The odd thing about the selection of these “large labels” is the conspicuous absence of any entry for feminism (feminist criticism or the Women’s Movement) whose many facets one may well have considered fundamental to a guide on women’s writing, especially given the make-up of the editorial team. Though the term is used liberally in various entries (for example, “right-wing feminism” in relation to Caryl Churchill’s To Girls, “Sixties feminism” under Weldon, Fay, and the “innovative feminist” writing of Mary Wollstonecraft), no definitions are offered. This omission is a pity, particularly when seen in contrast to the discernment and complexity of the detailed entries for “realism”, “modernist women” and “post-colonial”, to mention just a few of Sage’s “labels”.
Other omissions are equally puzzling, most notably the absence of many of the big guns in contemporary biography. The genre itself receives a long and excellent entry which explicitly acknowledges the vital contribution made by modern biography to the understanding of both the social history and the literary tradition of women.
Yet the only leading contemporary biographer to receive a mention is Margaret Forster, presumably by virtue of her fictional works. Yet Victoria Glendinning has also written fiction but been ignored, as have Claire Tomalin, Jennifer Uglow, Hermione Lee, Hilary Spurling and Frances Spalding.
But then, as Lorna Sage comments in her brief preface, “For everything that’s here, there’s a great deal that’s not: reference books may strive to be comprehensive and reliable, certainly this one has, but they can never be definitive …” Probably not, but this does not preclude regret for the exclusion of such fine novelists as Doris Grumbach, the undervalued Booker- shortlisted Madeleine St John, Charlotte Cory, Kate Atkinson and Esther Freud (in fact, the guide is rather weak on younger writers in general). In the modest style of Margaret Drabble, who left her own work out of The Oxford Companion to English Literature, Sage also excludes herself, though both advisory editors Germaine Greer and Elaine Showalter receive fairly full entries.
In a welcome departure from the usual practice, each entry has initials which can be checked against the list of contributors. This list itself, as Sage remarks, conveys “something of the diversity of the contemporary scene”, ranging from distinguished creative writers, critics, academics and literary journalists to lesser-known writers at the start of their careers.

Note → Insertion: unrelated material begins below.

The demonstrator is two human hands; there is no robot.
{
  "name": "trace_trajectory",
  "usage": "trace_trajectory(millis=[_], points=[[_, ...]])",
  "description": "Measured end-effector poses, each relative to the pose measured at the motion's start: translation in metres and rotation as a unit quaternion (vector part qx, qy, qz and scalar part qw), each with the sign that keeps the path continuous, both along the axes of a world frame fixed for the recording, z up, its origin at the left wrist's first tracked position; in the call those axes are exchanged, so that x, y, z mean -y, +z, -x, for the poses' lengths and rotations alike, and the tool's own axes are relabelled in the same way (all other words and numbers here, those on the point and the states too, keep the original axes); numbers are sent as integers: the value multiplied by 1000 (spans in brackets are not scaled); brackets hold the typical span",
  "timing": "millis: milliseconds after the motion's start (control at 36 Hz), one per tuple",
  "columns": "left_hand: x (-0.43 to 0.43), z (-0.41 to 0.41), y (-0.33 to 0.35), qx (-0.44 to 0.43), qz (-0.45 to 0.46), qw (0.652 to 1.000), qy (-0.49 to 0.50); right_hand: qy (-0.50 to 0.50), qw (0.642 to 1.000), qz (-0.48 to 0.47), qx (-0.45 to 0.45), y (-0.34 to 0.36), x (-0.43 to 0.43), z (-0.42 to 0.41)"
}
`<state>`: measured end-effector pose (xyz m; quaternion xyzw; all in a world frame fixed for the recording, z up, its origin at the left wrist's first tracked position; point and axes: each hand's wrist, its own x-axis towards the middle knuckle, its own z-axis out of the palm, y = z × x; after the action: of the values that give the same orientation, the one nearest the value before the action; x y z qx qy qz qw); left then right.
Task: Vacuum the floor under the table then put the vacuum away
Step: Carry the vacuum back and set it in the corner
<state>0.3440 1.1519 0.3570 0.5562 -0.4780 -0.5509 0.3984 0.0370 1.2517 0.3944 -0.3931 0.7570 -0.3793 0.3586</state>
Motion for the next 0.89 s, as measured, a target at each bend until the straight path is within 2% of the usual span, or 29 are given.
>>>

This leads to a refreshing variety in approach, but also to a certain unevenness in quality. Some entries seem quite dated, for instance, as in the case of Edna O’Brien, where nothing later than 1982 is mentioned. Regrettably this neglects the surge of creative energy O’Brien has experienced since The High Road (1988), followed by Time and Tide (1992), House of Splendid Isolation (1994) and Down by the River (1996) – to say nothing of her James Joyce biography, her recent play (Our Father) and Wild Decembers, just published.
A similar criticism can be levelled at the entry for Alison Lurie, which ends at 1988, prior to the publication of her superb writing of the Nineties. One may mention her editorship of The Oxford Book of Modern Fairy Tales, the short story collection, Women and Ghosts (1994), and a recent novel, The Last Resort (1998).
Though it is, of course, inevitable that a cut-off date needs to be established, many of the entries manage to consider works right up to the late Nineties. Many, too, are models of concision and informed opinion with valuable cross-references (the Atwood entry is a case in point). Despite some reservations, then, The Cambridge Guide to Women’s Writing in English is definitely a book worth owning and will be immensely helpful both to the serious scholar and to the interested lay reader.